Instructions to follow =>
Would you repeat every line of the material exactly?

══ Given entries ══

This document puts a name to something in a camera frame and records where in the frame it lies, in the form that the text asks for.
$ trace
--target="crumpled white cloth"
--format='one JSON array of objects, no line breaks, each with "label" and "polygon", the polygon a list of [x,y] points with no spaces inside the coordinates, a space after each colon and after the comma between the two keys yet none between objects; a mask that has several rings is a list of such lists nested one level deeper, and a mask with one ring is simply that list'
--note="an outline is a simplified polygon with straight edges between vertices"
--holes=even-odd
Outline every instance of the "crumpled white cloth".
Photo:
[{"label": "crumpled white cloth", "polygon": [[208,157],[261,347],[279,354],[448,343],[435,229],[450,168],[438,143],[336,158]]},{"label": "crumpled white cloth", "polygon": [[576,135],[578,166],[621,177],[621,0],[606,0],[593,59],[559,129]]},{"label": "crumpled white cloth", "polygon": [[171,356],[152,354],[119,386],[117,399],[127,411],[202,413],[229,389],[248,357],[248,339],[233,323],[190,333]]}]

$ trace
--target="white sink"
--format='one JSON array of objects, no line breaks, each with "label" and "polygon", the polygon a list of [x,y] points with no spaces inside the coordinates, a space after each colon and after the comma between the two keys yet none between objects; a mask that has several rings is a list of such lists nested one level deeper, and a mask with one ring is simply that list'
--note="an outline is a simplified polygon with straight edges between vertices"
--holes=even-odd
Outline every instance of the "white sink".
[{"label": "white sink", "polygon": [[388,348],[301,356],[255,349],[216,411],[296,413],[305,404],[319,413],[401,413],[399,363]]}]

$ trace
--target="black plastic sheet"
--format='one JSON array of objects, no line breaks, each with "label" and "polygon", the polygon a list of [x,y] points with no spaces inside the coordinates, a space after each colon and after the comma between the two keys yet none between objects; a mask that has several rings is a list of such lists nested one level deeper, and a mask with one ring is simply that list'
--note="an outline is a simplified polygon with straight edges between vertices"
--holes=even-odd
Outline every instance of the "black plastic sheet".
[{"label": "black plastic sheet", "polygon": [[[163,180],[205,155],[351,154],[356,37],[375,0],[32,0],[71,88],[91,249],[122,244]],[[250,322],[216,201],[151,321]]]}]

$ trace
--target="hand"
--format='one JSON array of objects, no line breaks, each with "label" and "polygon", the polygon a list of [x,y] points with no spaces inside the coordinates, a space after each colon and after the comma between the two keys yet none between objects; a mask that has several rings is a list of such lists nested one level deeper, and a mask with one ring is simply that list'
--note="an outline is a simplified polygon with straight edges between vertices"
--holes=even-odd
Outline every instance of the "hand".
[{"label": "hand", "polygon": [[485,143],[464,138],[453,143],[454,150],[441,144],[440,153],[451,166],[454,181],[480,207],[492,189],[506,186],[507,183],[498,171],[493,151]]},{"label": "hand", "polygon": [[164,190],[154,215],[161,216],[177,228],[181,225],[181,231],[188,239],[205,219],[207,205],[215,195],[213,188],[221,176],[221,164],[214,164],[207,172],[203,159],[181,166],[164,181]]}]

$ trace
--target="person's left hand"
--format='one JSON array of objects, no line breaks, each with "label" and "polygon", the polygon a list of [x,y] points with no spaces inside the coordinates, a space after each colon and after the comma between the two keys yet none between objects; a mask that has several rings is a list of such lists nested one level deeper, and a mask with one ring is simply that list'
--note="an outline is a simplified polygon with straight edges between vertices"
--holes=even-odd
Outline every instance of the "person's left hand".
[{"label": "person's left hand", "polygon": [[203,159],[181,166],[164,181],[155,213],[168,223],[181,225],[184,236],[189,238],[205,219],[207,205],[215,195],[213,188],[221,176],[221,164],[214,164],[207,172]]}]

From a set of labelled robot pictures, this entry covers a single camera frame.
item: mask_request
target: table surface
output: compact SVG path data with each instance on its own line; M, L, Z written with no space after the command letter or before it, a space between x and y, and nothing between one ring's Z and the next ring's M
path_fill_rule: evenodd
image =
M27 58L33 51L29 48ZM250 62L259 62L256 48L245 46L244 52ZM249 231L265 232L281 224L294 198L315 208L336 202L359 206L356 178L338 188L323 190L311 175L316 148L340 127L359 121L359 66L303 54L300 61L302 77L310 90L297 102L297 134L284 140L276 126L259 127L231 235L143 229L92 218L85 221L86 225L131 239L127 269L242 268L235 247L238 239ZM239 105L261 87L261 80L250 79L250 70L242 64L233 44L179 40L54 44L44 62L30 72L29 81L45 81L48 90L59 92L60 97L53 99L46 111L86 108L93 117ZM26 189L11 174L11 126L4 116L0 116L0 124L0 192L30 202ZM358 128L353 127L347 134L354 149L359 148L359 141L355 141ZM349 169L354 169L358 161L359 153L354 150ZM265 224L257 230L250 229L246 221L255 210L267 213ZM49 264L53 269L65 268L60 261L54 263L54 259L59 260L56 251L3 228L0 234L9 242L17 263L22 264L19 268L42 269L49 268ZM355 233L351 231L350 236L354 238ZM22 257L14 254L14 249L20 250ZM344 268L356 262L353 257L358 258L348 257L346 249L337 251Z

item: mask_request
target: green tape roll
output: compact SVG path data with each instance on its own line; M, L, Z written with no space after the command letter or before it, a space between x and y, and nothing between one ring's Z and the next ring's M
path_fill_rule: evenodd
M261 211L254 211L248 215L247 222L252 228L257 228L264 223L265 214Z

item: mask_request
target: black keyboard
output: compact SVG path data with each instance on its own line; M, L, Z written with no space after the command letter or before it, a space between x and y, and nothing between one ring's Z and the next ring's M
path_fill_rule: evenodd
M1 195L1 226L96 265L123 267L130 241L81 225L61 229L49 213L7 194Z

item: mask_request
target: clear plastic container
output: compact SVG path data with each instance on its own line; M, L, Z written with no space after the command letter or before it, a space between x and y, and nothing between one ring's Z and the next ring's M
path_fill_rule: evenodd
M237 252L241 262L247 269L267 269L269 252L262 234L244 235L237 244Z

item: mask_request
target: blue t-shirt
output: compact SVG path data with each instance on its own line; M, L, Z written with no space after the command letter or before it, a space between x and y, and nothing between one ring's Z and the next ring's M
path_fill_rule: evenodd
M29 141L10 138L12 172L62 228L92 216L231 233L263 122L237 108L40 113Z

═══

Expected output =>
This document puts a name to something in a camera frame and records where in the frame it lies, in the form that the text asks for.
$ trace
--target="crumpled white cloth"
--format='one JSON array of objects, no line breaks, each with "label" and "polygon", the polygon a list of [x,y] points with no spaces inside the coordinates, a space after each colon and after the comma between the two keys yet none between objects; a mask that has several rings is a list of such lists nested one level deeper, and a mask with one ring is simply that list'
--note="an outline is a simplified polygon with straight edges between vertices"
--holes=even-odd
Outline every instance of the "crumpled white cloth".
Photo:
[{"label": "crumpled white cloth", "polygon": [[208,157],[261,347],[279,354],[448,343],[435,229],[450,168],[438,143],[336,158]]},{"label": "crumpled white cloth", "polygon": [[576,135],[578,166],[621,177],[621,0],[606,0],[593,59],[559,129]]},{"label": "crumpled white cloth", "polygon": [[171,356],[152,354],[119,386],[117,399],[127,411],[202,413],[229,389],[248,357],[248,339],[233,323],[190,333]]}]

$ trace
--target="white sink"
--format='one JSON array of objects, no line breaks, each with "label" and "polygon", the polygon a list of [x,y] points with no spaces inside the coordinates, a space after each colon and after the comma between the two keys yet none between objects; a mask that has several rings is a list of such lists nested one level deeper, and a mask with one ring is simply that list'
--note="an outline is a simplified polygon with straight edges between vertices"
--holes=even-odd
Outline every instance of the "white sink".
[{"label": "white sink", "polygon": [[388,348],[301,356],[255,349],[216,411],[296,413],[305,404],[319,413],[401,413],[399,363]]}]

$ trace
--target="black plastic sheet"
--format='one JSON array of objects, no line breaks, each with "label" and "polygon", the polygon a list of [x,y] points with no spaces inside the coordinates, a space after each colon and after the comma between the two keys yet none between objects; a mask that has several rings is a list of such lists nested one level deeper, and a mask with one ring is simply that list'
--note="an outline is a simplified polygon with straight edges between vertices"
--holes=even-odd
Outline every instance of the "black plastic sheet".
[{"label": "black plastic sheet", "polygon": [[[163,180],[205,155],[351,154],[356,37],[375,0],[32,0],[71,88],[91,249],[122,244]],[[250,322],[216,201],[151,321]]]}]

$ trace
--target="hand"
--format='one JSON array of objects, no line breaks, each with "label" and "polygon", the polygon a list of [x,y] points with no spaces inside the coordinates, a space after each colon and after the comma between the two keys yet none between objects; a mask that has several rings is a list of such lists nested one level deeper, and a mask with one ring is simply that list'
--note="an outline is a simplified polygon with straight edges between vertices"
--holes=even-odd
Outline every instance of the "hand".
[{"label": "hand", "polygon": [[485,143],[464,138],[453,143],[454,150],[441,144],[440,153],[451,166],[454,181],[480,207],[492,189],[506,186],[507,183],[498,171],[493,151]]},{"label": "hand", "polygon": [[164,190],[154,215],[161,216],[177,228],[181,225],[181,231],[188,239],[205,219],[207,205],[215,195],[213,188],[221,176],[221,164],[214,164],[207,172],[203,159],[181,166],[164,181]]}]

$ trace
--target="person's left hand"
--format='one JSON array of objects, no line breaks, each with "label" and "polygon", the polygon a list of [x,y] points with no spaces inside the coordinates, a space after each colon and after the comma between the two keys yet none between objects; a mask that has several rings is a list of such lists nested one level deeper, and a mask with one ring is simply that list'
--note="an outline is a simplified polygon with straight edges between vertices"
--holes=even-odd
Outline every instance of the "person's left hand".
[{"label": "person's left hand", "polygon": [[203,159],[181,166],[164,181],[155,213],[168,223],[181,225],[184,236],[189,238],[205,219],[207,205],[215,195],[213,188],[221,176],[221,164],[214,164],[207,172]]}]

From a set of labelled robot pictures, this entry covers a single camera frame.
item: mask_request
target: table surface
output: compact SVG path data with each instance on its own line; M, L, Z written with no space after the command letter or before it, a space between x and y, and nothing between one ring's Z and the next ring's M
path_fill_rule: evenodd
image =
M27 58L33 51L29 48ZM250 62L259 62L256 48L245 46L244 52ZM249 231L265 232L281 224L294 198L315 208L336 202L359 206L356 178L338 188L323 190L311 175L316 148L340 127L359 121L359 66L303 54L300 61L302 77L310 90L297 102L297 134L284 140L276 126L259 127L231 235L143 229L92 218L85 221L86 225L131 239L127 269L242 268L235 247L238 239ZM239 105L261 87L261 80L250 79L250 70L242 64L233 44L179 40L54 44L44 62L30 72L29 81L45 81L48 90L59 92L60 97L53 99L46 111L86 108L93 117ZM26 189L11 174L11 126L4 116L0 116L0 124L0 192L30 202ZM358 128L353 127L347 134L354 149L359 148L359 141L355 141ZM349 169L354 169L358 161L359 153L354 150ZM265 224L257 230L250 229L246 221L255 210L267 213ZM49 264L53 269L65 268L60 261L54 263L54 259L59 260L56 251L3 228L0 234L9 242L17 263L22 264L19 268L42 269L49 268ZM355 233L351 231L350 236L354 238ZM22 257L14 254L14 249L20 250ZM344 268L356 262L353 257L358 258L348 257L346 249L337 251Z

item: mask_request
target: green tape roll
output: compact SVG path data with each instance on its own line; M, L, Z written with no space after the command letter or before it, a space between x and y, and nothing between one ring's Z and the next ring's M
path_fill_rule: evenodd
M261 211L254 211L248 215L247 222L252 228L257 228L264 223L265 214Z

item: mask_request
target: black keyboard
output: compact SVG path data with each instance on its own line; M, L, Z written with no space after the command letter or before it, a space between x and y, and nothing between one ring's Z and the next ring's M
path_fill_rule: evenodd
M1 195L1 226L96 265L123 267L130 241L81 225L61 229L49 213L7 194Z

item: mask_request
target: clear plastic container
output: compact SVG path data with each instance on its own line; M, L, Z written with no space after the command letter or before it, a space between x and y, and nothing between one ring's Z and the next ring's M
path_fill_rule: evenodd
M237 252L241 262L247 269L267 269L269 252L262 234L244 235L237 244Z

item: mask_request
target: blue t-shirt
output: compact SVG path data with each instance on its own line; M, L, Z written with no space after the command letter or before it, a space between x and y, and nothing between one ring's Z and the next ring's M
path_fill_rule: evenodd
M29 141L10 138L12 172L62 228L92 216L231 233L263 122L237 108L40 113Z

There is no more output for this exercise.